### WORK TASK
Restate all data exactly. No images.

---- MATERIAL PROVIDED

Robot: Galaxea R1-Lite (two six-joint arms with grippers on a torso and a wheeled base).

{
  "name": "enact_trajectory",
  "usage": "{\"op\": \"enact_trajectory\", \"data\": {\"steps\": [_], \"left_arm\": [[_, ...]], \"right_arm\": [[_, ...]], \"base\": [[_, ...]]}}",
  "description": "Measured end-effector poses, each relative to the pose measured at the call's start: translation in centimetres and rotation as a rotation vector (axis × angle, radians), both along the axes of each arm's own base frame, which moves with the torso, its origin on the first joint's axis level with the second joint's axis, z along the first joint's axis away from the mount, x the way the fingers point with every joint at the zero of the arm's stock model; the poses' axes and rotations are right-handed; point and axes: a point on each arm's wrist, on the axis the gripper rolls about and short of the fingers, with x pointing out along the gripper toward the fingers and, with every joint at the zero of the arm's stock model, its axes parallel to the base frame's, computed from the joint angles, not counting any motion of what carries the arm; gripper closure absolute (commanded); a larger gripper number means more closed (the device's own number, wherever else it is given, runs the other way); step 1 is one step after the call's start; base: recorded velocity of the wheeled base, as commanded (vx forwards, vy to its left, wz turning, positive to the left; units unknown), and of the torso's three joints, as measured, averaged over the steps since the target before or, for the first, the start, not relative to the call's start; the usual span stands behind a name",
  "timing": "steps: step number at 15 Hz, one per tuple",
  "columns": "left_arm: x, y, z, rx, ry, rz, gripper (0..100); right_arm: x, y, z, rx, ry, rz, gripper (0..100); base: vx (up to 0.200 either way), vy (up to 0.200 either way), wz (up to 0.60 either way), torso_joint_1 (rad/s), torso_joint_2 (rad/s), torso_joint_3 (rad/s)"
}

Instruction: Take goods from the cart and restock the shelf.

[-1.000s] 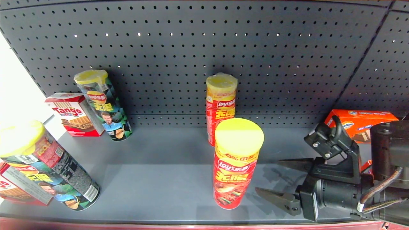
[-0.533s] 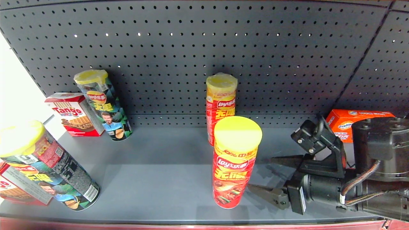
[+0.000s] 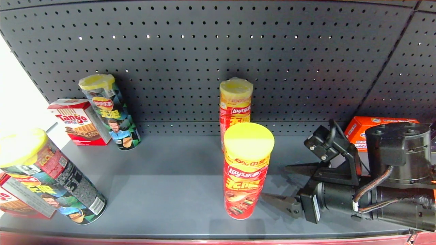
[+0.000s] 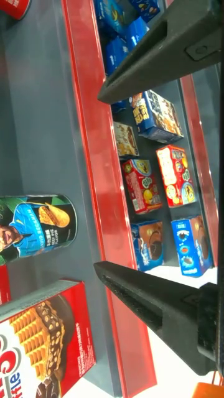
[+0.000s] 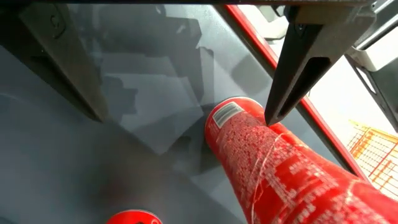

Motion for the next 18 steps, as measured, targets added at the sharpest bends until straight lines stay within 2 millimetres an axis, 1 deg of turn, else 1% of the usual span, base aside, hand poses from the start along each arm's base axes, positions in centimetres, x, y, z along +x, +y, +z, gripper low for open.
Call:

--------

### ANSWER SPACE
Robot: Galaxea R1-Lite (two six-joint arms with grippers on a torso and a wheeled base).

{
  "name": "enact_trajectory",
  "usage": "{\"op\": \"enact_trajectory\", \"data\": {\"steps\": [_], \"left_arm\": [[_, ...]], \"right_arm\": [[_, ...]], \"base\": [[_, ...]]}}",
  "description": "Measured end-effector poses, each relative to the pose measured at the call's start: translation in centimetres and rotation as a rotation vector (axis × angle, radians), both along the axes of each arm's own base frame, which moves with the torso, its origin on the first joint's axis level with the second joint's axis, z along the first joint's axis away from the mount, x the way the fingers point with every joint at the zero of the arm's stock model; the poses' axes and rotations are right-handed; point and axes: a point on each arm's wrist, on the axis the gripper rolls about and short of the fingers, with x pointing out along the gripper toward the fingers and, with every joint at the zero of the arm's stock model, its axes parallel to the base frame's, computed from the joint angles, not counting any motion of what carries the arm; gripper closure absolute (commanded); a larger gripper number means more closed (the device's own number, wherever else it is given, runs the other way); step 1 is one step after the call's start; base: recorded velocity of the wheeled base, as commanded (vx forwards, vy to its left, wz turning, positive to the left; units unknown), and of the torso's three joints, as measured, averaged over the steps since the target before or, for the first, the start, not relative to the call's start; the usual span stands behind a name",
  "timing": "steps: step number at 15 Hz, one per tuple",
  "columns": "left_arm: x, y, z, rx, ry, rz, gripper (0..100); right_arm: x, y, z, rx, ry, rz, gripper (0..100); base: vx (up to 0.200 either way), vy (up to 0.200 either way), wz (up to 0.60 either way), torso_joint_1 (rad/s), torso_joint_2 (rad/s), torso_joint_3 (rad/s)"
}

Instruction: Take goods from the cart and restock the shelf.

[-1.000s] 
[-0.533s] 
[+0.000s] 
[+0.000s] 
[+0.000s] 

Motion for the next 18 steps, as measured, targets added at the sharpest bends until straight lines stay within 2 millimetres an axis, 1 deg of turn, else 1% of the usual span, base aside, hand poses from the start along each arm's base axes, positions in centimetres, x, y, z along +x, +y, +z, gripper low for open.
Call:

This output has been written out in full.